Was braucht ein Oberbürgermeister? Nicht nur, aber auch eine „Saukuttel“, sagt Stefan Gläser, ehemaliger OB von Wertheim und Vorstand des Städtetags Baden-Württemberg.


Stuttgart. Herr Gläser, Sie waren 22 Jahre lang Oberbürgermeister von Wertheim und haben aufgehört. Hat es keinen Spaß mehr gemacht?
Spaß ist nicht das richtige Wort. Das Amt eines Oberbürgermeisters auszufüllen vermittelt Freude, berufliche Befriedigung und Zufriedenheit, weil man Ziele erreicht. Spaß hat man vielleicht in der Nachsitzung des Gemeinderats in der Weinstube, ansonsten ist der ziemlich rar.

Aber dafür ist die Macht groß . . .
Ein OB hat in Baden-Württemberg die Funktionen eines Bundeskanzlers, eines Bundestagspräsidenten und eines Bundespräsidenten in einer Person. Er ist Chef der Verwaltung und oberster Dienstherr aller Beschäftigten. Er ist Vorsitzender des Gemeinderats mit Sitz und Stimme, er leitet die Sitzung, formuliert die Vorlagen und legt die Tagesordnung fest. Er ist der Repräsentant der Stadt nach außen. Er nimmt, was oft vergessen wird, auch staatliche Aufgaben wahr als Chef der Baurechts-, Umwelt- und Ordnungsbehörde. Da hat ihm der Gemeinderat nicht reinzureden. Also: das Feld ist enorm groß.

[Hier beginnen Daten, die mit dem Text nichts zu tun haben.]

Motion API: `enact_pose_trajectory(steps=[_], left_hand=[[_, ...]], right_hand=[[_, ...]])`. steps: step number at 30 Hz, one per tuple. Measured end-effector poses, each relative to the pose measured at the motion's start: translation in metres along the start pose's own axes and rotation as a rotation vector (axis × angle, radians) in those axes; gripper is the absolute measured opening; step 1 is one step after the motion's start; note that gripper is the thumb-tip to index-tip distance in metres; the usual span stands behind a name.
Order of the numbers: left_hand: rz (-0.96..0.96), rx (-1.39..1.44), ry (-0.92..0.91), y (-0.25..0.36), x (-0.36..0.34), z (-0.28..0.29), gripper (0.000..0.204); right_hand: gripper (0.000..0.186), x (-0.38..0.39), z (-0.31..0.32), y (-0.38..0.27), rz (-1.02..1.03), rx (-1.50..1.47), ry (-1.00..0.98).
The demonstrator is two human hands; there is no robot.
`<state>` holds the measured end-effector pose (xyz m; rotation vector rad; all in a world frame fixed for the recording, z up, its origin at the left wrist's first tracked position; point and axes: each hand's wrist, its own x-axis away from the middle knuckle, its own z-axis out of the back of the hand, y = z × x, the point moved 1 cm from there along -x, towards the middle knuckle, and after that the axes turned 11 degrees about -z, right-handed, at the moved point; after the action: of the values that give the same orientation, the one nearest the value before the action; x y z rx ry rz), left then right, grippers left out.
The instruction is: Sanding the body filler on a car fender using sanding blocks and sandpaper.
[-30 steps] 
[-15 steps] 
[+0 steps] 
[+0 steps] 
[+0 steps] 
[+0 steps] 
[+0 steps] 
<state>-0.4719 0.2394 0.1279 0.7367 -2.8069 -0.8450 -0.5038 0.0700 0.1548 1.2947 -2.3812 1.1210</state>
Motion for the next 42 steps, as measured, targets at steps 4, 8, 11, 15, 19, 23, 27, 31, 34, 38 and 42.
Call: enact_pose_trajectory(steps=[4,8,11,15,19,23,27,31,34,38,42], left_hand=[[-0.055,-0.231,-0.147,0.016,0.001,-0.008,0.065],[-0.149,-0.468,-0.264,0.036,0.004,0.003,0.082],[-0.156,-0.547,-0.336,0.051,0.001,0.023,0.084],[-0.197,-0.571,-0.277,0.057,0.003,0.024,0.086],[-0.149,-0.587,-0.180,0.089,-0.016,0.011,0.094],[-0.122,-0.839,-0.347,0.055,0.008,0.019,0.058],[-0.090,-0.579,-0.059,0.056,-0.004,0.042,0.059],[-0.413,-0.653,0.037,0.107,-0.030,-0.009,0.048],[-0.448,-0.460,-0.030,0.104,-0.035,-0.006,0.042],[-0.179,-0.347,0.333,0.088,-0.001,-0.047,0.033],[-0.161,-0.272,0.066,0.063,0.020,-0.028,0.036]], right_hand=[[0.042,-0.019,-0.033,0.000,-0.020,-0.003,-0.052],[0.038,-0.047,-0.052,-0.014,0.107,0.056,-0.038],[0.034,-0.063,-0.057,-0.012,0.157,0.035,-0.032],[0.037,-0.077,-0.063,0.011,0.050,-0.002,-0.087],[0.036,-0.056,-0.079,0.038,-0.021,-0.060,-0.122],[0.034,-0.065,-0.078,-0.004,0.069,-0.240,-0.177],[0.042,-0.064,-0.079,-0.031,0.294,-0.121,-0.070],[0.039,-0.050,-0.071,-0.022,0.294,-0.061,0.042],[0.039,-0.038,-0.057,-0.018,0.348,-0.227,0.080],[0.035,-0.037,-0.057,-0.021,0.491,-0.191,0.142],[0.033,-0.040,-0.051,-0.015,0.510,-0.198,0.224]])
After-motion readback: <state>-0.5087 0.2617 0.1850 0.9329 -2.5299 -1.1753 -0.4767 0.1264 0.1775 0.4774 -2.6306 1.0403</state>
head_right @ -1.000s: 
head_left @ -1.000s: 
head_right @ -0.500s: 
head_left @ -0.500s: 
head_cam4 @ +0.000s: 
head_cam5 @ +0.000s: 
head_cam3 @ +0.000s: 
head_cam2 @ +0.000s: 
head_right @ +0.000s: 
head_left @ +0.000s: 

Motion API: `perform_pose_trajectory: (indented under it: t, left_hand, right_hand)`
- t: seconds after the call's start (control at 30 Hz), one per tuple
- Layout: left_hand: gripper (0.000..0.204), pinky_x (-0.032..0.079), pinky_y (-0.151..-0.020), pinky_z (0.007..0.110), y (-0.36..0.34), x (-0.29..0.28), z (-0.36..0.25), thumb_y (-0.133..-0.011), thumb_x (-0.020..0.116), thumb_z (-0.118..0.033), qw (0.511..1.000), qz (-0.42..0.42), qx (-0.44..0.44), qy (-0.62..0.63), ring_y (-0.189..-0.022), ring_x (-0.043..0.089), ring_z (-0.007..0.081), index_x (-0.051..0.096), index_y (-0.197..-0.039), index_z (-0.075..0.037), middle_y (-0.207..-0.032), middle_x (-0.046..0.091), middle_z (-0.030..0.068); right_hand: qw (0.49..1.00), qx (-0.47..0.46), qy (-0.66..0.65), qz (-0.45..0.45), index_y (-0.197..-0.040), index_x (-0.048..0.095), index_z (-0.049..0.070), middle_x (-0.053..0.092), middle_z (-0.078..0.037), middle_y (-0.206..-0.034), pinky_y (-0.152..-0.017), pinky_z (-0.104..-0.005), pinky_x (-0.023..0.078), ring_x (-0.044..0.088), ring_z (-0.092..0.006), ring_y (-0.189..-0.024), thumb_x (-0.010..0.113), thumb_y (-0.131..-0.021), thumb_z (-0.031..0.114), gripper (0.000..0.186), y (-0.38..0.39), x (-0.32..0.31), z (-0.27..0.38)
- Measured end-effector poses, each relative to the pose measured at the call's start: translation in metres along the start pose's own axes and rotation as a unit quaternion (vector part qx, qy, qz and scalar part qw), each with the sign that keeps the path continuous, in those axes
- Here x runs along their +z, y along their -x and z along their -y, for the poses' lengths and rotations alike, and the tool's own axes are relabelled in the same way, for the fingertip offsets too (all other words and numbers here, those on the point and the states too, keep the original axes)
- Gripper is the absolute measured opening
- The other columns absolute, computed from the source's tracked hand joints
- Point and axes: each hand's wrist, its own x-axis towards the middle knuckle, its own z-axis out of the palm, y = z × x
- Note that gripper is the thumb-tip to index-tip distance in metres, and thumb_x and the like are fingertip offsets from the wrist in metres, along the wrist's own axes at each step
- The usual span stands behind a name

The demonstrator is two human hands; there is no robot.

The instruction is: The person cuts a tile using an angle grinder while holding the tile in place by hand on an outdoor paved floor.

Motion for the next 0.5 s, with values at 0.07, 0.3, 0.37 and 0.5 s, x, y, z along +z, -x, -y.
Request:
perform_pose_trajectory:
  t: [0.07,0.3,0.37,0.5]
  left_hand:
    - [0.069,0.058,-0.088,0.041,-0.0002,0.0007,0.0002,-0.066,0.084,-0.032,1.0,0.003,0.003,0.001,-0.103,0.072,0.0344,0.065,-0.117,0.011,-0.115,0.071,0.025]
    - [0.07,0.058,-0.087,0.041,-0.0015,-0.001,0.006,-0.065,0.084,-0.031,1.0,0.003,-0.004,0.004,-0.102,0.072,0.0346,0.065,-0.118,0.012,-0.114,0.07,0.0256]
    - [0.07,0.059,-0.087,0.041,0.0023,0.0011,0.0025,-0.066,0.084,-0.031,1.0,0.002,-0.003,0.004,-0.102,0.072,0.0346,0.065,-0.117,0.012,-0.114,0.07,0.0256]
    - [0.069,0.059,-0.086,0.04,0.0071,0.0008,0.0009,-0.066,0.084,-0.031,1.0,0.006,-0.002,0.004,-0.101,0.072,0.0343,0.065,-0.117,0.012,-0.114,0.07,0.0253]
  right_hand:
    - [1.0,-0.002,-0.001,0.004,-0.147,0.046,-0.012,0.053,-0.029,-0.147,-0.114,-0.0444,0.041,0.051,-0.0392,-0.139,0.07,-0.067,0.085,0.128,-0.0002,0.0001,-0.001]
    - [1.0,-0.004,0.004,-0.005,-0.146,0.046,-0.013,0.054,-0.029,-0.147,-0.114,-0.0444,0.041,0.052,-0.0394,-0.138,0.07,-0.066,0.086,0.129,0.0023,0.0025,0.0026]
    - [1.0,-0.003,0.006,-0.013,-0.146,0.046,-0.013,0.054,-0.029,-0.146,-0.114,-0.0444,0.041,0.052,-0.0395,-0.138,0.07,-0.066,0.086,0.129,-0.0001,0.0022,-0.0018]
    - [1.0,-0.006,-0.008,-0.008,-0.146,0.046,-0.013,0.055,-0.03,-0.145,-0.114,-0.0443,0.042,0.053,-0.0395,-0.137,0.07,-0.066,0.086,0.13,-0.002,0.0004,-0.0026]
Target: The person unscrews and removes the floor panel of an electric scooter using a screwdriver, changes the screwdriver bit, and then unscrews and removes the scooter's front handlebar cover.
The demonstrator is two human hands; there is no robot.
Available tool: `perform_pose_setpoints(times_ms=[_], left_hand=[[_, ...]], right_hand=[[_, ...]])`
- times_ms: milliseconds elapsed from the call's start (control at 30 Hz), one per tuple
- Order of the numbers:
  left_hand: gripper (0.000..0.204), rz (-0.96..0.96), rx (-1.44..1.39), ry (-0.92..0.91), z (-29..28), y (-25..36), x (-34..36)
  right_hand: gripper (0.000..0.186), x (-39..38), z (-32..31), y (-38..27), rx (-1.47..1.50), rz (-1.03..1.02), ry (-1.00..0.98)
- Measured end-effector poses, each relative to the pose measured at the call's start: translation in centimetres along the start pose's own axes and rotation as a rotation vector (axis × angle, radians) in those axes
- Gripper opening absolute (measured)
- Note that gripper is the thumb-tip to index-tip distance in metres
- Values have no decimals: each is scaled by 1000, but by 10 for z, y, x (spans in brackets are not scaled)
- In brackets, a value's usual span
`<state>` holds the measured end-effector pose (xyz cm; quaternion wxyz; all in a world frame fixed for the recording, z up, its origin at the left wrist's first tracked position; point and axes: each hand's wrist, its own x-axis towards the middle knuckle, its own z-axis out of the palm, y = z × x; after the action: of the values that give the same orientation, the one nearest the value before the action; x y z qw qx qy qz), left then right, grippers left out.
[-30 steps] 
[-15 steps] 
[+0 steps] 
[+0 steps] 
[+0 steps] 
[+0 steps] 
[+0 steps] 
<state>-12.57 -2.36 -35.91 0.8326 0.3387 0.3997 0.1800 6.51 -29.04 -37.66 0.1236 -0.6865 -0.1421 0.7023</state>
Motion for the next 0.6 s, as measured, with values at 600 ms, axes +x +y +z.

Was bedeutet das für das Profil eines OB?
Als OB sollte man entscheidungsfreudig sein, man sollte Ziele für die Verwaltung formulieren. Ein OB muss in der Lage sein, sich in die Bandbreite der Aufgaben einzuarbeiten. Er muss kein Spezialist sein, aber er muss durchschauen, worum es geht.

Hat sich das Verhältnis zur Bürgerschaft verändert?
Das Thema Bürgerbeteiligung hat Hochkonjunktur. Wir sehen große Chancen für den kommunalen Frieden, aber man muss aufpassen, dass man nicht überzieht. Für den OB ist das eine neue Herausforderung.

Fällt es auch deshalb immer schwerer, Bewerberinnen oder Bewerber für einen OB-Sessel zu finden?
Das ist ja nicht nur eine Entscheidung einer Person, sondern das betrifft den Partner oder die Partnerin und die Familie. Sie werden als Teil des OB wahrgenommen, das ist eine Art private Öffentlichkeit. Und nicht wenige sagen: Ich möchte nicht, wenn ich ins Freibad gehe, dass alle gucken und sagen, das ist die Familie des OB. Dazu kommt die Beanspruchung des Amtes an sieben Tagen in der Woche. Diese hohe Belastung ist für viele nicht mehr akzeptabel.

Die Suche wird also schwieriger.
Ja, das ist so. Hinzu kommt, dass die Anforderungen an einen OB – Stichwort: Bürgerbeteiligung – größer werden. Das Amt ist anstrengend, die Bezahlung ist auf die Stunde gerechnet mäßig – und es wird einem, was immer man macht, ständig auf die Finger geschaut. Da braucht man schon Herzblut und Idealismus, und man muss die Motivation haben, ein Gemeinwesen gestalten zu wollen. Es ist zudem nicht einfacher geworden, mit dem Gemeinderat die Politik schiedlich-friedlich zu gestalten. Dazu bedarf es eines Oberbürgermeisters mit einer – auf gut Schwäbisch – Saukuttel, mit viel Geduld, einer großen Belastbarkeit und mit der Fähigkeit, auf Menschen trotz allem freundlich und aufgeschlossen zuzugehen. Man muss die Menschen mögen, sonst kann man nicht Oberbürgermeister sein.